Work instructions
Within the entries below, the lines from the one with "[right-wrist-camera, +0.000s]" through the one with "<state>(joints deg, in" are to be set down exactly, both ends kept.
..............................
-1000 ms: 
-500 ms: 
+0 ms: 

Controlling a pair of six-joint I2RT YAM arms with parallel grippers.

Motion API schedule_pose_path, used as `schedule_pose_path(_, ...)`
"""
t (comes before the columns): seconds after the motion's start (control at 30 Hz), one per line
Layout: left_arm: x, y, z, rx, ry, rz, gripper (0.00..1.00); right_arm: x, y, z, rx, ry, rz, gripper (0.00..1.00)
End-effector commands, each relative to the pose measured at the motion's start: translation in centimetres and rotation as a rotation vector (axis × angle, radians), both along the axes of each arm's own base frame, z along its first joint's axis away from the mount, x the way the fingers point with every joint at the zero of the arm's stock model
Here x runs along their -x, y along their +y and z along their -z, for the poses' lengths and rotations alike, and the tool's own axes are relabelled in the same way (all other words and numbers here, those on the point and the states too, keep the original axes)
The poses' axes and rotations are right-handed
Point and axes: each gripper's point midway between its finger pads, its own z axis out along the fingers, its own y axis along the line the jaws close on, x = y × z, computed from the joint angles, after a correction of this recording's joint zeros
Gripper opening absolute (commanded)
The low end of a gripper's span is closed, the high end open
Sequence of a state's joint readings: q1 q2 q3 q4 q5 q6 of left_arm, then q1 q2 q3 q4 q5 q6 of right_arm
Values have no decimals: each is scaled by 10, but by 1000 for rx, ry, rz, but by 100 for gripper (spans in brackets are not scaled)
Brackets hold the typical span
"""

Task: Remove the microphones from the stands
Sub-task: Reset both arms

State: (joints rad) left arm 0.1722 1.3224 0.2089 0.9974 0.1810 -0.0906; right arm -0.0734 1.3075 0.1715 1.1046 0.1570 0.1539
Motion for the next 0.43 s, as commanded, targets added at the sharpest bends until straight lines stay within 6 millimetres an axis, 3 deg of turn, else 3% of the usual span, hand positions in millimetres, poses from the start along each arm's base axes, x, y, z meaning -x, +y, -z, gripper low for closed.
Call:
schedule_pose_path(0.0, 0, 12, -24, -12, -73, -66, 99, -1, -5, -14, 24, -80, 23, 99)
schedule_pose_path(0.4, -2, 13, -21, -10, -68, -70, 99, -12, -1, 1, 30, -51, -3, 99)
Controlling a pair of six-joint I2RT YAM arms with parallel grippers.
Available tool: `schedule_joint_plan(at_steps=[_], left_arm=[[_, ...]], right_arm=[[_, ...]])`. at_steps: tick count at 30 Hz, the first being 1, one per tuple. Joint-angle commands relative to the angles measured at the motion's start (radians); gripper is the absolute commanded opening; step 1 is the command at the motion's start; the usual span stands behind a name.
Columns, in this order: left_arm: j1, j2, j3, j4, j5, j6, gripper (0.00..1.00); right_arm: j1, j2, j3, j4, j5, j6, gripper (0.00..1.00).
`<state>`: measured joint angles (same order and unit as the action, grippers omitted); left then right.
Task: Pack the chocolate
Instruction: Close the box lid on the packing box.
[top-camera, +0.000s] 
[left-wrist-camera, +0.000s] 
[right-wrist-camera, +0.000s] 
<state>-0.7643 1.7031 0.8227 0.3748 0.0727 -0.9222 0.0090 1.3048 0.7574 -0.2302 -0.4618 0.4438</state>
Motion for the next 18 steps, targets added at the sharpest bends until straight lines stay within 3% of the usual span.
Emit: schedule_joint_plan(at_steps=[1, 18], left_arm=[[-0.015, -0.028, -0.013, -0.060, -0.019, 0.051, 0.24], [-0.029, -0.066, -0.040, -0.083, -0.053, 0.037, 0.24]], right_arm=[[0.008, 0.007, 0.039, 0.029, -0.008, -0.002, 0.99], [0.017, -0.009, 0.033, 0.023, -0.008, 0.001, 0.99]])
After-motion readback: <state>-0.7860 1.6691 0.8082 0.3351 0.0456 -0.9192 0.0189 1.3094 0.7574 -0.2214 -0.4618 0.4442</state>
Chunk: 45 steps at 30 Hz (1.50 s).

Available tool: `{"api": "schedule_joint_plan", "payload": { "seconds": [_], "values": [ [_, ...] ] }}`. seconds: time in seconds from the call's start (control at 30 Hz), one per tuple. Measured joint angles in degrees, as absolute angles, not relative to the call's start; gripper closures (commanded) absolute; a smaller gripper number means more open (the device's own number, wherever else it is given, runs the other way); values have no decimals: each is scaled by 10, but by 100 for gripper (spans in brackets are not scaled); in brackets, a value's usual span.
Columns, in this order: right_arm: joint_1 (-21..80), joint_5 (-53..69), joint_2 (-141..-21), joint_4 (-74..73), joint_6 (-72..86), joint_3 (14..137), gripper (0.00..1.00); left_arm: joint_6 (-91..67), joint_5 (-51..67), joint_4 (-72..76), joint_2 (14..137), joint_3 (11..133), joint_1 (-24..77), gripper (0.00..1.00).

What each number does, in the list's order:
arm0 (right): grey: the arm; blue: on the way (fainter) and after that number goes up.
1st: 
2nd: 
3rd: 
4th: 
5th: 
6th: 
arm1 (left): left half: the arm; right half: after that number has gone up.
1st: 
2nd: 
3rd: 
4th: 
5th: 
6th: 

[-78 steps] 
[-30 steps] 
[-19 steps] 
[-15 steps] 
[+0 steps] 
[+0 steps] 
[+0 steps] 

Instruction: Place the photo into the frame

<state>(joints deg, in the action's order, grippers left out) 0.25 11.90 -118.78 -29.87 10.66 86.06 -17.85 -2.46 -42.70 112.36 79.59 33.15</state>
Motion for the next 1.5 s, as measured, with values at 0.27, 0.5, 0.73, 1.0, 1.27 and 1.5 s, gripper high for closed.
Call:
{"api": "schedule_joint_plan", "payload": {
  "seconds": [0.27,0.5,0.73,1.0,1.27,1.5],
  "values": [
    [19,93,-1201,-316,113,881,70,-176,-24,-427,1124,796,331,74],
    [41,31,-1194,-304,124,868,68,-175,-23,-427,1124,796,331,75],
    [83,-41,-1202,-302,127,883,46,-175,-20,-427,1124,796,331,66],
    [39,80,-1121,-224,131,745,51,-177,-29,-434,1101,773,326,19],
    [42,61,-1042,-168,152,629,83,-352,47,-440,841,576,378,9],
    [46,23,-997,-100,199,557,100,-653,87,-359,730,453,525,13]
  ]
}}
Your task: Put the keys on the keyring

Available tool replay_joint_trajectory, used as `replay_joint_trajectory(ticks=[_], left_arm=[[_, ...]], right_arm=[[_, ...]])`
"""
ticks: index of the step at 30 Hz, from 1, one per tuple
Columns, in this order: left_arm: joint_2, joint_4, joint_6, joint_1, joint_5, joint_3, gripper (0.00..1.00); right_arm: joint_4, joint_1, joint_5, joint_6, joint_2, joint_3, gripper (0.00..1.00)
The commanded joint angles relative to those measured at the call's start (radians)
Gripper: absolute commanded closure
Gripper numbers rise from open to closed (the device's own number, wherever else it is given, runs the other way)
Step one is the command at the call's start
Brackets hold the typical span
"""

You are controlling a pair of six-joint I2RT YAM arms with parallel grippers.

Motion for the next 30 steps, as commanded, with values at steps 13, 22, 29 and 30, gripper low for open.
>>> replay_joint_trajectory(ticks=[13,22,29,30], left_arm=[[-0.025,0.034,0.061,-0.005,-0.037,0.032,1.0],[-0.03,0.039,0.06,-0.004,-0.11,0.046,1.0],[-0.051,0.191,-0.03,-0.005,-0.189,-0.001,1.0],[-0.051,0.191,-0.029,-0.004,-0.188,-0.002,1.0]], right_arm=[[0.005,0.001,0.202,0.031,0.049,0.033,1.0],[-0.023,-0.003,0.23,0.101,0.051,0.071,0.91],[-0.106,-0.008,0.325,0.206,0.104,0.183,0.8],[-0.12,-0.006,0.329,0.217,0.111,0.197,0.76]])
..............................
Output below
[right-wrist-camera, +0.000s] 
<state>-0.7643 1.7031 0.8227 0.3748 0.0727 -0.9222 0.0090 1.3048 0.7574 -0.2302 -0.4618 0.4438</state>
Motion for the next 18 steps, targets added at the sharpest bends until straight lines stay within 3% of the usual span.
Emit: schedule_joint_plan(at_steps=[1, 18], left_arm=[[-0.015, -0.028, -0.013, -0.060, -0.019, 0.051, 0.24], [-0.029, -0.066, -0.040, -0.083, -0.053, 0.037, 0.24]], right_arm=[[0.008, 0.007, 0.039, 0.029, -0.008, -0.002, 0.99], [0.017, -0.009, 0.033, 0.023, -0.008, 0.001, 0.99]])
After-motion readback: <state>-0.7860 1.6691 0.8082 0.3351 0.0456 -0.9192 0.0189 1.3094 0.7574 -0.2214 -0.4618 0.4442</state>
Chunk: 45 steps at 30 Hz (1.50 s).

Available tool: `{"api": "schedule_joint_plan", "payload": { "seconds": [_], "values": [ [_, ...] ] }}`. seconds: time in seconds from the call's start (control at 30 Hz), one per tuple. Measured joint angles in degrees, as absolute angles, not relative to the call's start; gripper closures (commanded) absolute; a smaller gripper number means more open (the device's own number, wherever else it is given, runs the other way); values have no decimals: each is scaled by 10, but by 100 for gripper (spans in brackets are not scaled); in brackets, a value's usual span.
Columns, in this order: right_arm: joint_1 (-21..80), joint_5 (-53..69), joint_2 (-141..-21), joint_4 (-74..73), joint_6 (-72..86), joint_3 (14..137), gripper (0.00..1.00); left_arm: joint_6 (-91..67), joint_5 (-51..67), joint_4 (-72..76), joint_2 (14..137), joint_3 (11..133), joint_1 (-24..77), gripper (0.00..1.00).

What each number does, in the list's order:
arm0 (right): grey: the arm; blue: on the way (fainter) and after that number goes up.
1st: 
2nd: 
3rd: 
4th: 
5th: 
6th: 
arm1 (left): left half: the arm; right half: after that number has gone up.
1st: 
2nd: 
3rd: 
4th: 
5th: 
6th: 

[-78 steps] 
[-30 steps] 
[-19 steps] 
[-15 steps] 
[+0 steps] 
[+0 steps] 
[+0 steps] 

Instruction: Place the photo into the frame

<state>(joints deg, in the action's order, grippers left out) 0.25 11.90 -118.78 -29.87 10.66 86.06 -17.85 -2.46 -42.70 112.36 79.59 33.15</state>

The response is now finished.